Christina Pacosz


 

When People Ask, What's Wrong with You? and There Is No Explanation That Will Do

 

Pain is a Pied Piper

leading the parade

and you have no

choice but

to follow

Hollow-eyed from broken

sleep, dark

circles for eyes, helpless

as a mewling child

 

Muscles weakened

and out of favor

bones and joints

failing, swollen ankles

blue veins blossoming

across legs

Pain beckons

and shows the way

 

Gritted teeth, shortness

of breath, troubled bowels

The list of symptoms

a terrible tautology

 

Analgesics' dangerous lethe

can kill

in your sleep or muddle

your brain awake

so you cannot

dive deep

and think and dream

or even take

the next hopeful breath

 

Oh! to mourn the daily deaths

chronic pain's constant companion

Vexing, petty, unable

to do this and then

that until the whole

world is flat

and without savor

 

 

 

This first poem above is very recent. Fresh as daily bread as I wrote it over this weekend. I had the first lines a year or so ago but Anny's invitation to submit to the "Health and Illness" issue has prompted the rest.

 

 

 

                                                   Modern Woman, Walking Out

 

 

                    It’s her womb again,

                    old friend and nemesis, disinclined

                    for dry dock, eager for the red 

                    tide despite the pills she swallows.

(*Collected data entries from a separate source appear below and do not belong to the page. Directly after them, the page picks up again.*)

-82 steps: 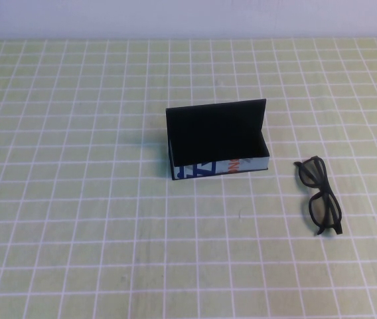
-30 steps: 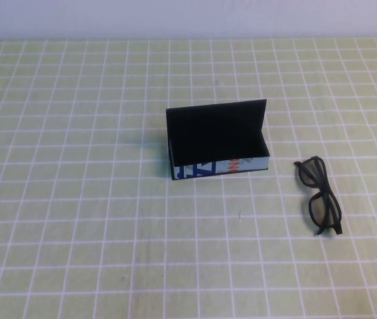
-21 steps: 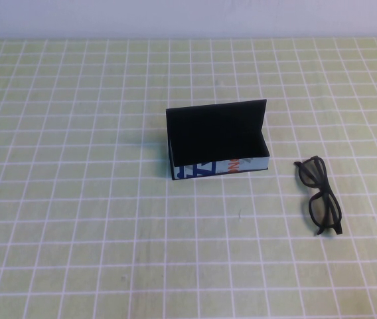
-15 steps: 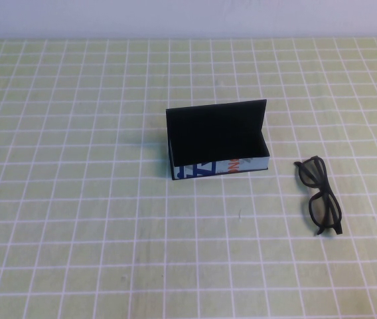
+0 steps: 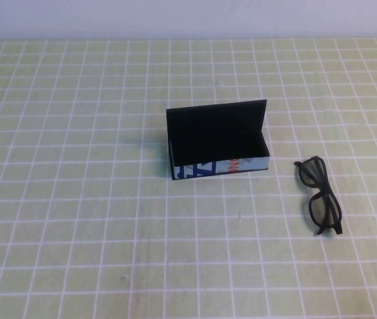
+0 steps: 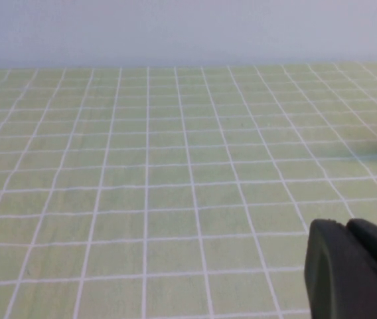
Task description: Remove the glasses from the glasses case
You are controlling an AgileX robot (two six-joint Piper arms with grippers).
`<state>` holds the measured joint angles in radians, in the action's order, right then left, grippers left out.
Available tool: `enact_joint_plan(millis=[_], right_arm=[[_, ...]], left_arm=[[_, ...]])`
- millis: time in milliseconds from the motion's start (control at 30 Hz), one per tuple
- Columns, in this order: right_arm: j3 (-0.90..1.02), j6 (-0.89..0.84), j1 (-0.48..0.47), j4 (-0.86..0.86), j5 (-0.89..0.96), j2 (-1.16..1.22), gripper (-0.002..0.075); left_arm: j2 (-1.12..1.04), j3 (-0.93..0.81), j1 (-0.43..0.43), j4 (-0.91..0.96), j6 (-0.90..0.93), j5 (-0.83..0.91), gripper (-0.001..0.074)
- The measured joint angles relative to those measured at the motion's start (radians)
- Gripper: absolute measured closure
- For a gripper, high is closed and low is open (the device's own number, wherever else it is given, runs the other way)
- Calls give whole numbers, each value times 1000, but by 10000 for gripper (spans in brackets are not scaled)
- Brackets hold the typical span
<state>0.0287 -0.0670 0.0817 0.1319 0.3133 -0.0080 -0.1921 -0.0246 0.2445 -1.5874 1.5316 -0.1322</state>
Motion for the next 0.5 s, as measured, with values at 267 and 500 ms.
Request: enact_joint_plan(millis=[267,500], right_arm=[[0,0,0,0,0,0,743],[0,0,0,0,0,0,743]], left_arm=[[5,0,-84,1124,-1014,0,739],[175,0,-207,1571,-1447,323,739]])
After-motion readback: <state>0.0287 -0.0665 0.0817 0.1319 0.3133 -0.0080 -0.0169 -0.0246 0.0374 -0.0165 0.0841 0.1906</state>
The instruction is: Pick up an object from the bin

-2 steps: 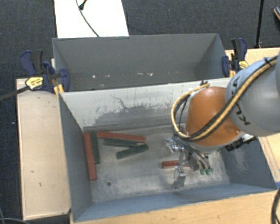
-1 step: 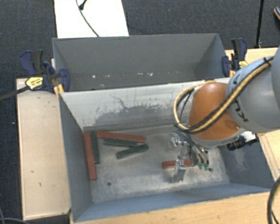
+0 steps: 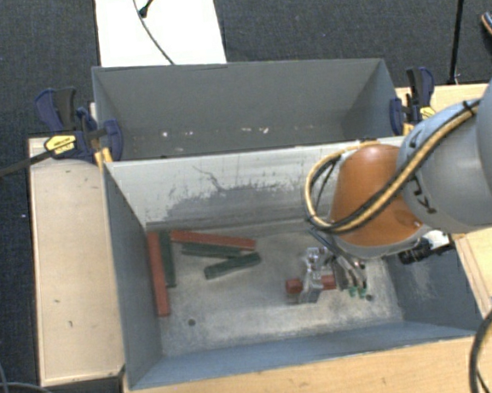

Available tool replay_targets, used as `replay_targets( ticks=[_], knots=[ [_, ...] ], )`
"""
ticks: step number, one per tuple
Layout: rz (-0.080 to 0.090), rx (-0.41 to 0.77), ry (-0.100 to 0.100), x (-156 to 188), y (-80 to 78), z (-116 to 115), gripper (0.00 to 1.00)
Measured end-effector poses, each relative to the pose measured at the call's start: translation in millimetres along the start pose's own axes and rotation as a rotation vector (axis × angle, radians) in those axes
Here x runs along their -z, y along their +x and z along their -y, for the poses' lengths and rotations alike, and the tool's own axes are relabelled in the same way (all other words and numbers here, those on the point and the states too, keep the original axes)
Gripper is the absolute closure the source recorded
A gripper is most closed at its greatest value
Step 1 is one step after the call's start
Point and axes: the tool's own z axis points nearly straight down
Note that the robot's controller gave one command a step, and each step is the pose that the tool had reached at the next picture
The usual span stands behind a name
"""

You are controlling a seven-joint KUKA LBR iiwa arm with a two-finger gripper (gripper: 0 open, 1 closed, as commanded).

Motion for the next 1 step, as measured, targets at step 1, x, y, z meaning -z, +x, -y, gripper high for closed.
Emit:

                    Her bones, experts assure her, will

 

                    stay strong, hold her up longer.

                    But this blood, she thinks,

                    as she walks into the rain

                    a few days before summer solstice,

                    her furthest north yet,

 

                    to the clinic parking lot,

                    redolent with balm of Gilead.

                    Twenty-two hours the sun journeys,

                    can you believe it?

                    Here where she held her blood

                    up to the scrutiny of all that light,

                    a modern woman

                    claiming the word cottonwood,

                    caressing each syllable,

                    braided and wet

 

                    on her tongue.

                    Jumping puddles wreathed with pollen,

                    the brightest light.                 

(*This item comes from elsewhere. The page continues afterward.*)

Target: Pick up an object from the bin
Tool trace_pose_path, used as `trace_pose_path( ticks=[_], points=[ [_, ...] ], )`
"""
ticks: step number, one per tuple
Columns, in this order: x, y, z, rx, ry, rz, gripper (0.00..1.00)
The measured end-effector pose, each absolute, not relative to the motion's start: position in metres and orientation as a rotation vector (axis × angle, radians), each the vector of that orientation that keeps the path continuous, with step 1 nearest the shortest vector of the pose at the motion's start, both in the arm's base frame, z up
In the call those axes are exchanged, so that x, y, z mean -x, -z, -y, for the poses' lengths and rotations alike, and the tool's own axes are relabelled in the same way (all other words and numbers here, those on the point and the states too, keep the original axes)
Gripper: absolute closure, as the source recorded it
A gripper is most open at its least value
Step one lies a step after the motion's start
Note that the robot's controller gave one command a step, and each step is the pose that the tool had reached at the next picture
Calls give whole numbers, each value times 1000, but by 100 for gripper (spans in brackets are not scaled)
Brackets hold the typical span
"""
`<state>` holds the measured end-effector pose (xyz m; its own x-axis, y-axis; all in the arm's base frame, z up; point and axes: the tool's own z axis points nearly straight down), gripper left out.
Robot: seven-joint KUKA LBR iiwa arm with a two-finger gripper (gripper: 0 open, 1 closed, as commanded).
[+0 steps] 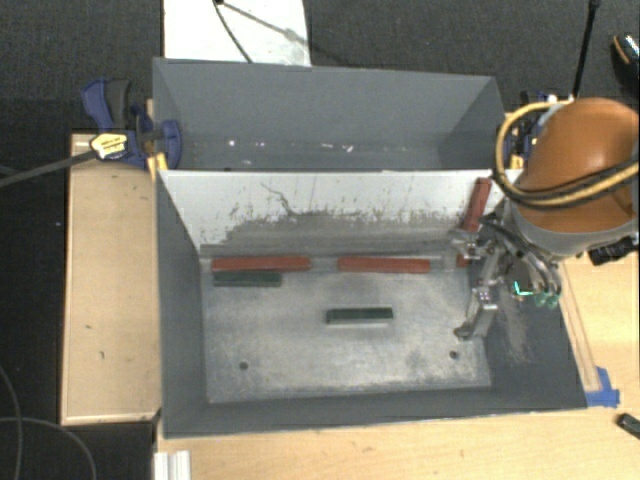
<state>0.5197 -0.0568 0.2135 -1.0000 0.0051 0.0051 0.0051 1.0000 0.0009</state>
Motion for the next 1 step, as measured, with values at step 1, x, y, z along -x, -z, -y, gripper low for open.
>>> trace_pose_path(
  ticks=[1],
  points=[
    [-559,-68,31,-225,3,3129,0]
  ],
)
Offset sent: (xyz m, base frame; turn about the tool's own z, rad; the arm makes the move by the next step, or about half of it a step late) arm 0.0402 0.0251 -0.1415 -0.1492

                    Her hair, gray

                    as far as  she can see.

 

                     

 This is an unpublished poem but not about the fibromyalgia or spinal stenosis or any of the debilitating conditions I am dealing with now.  I wrote it when I was living in Alaska and dealing with anovular bleeding.                  

 

  

 

 

                                                       A Cabin I Inhabit

 

 

                    The holes in these bones

                    fill slowly, mortar

        chinking up, the work

                    of invisible servants

        Not at my command

                    or so it seems

                    Baba Yaga

                    makes a clean sweep

                    with her iron broom

        and a cold north wind

                    scours the narrow spaces 

        A skeleton light as

                    a quilt feather

                    rides the blast

                    Open to the night

        a supple spine

                    a snake entwined

 

 

 

I wrote this in 1989  while living in the North Carolina mountains and working as a Visiting Artist for the North Carolina Arts Council.  I was having to confront deepening difficulties with my on-going spinal stenosis, which has only worsened in the past two decades.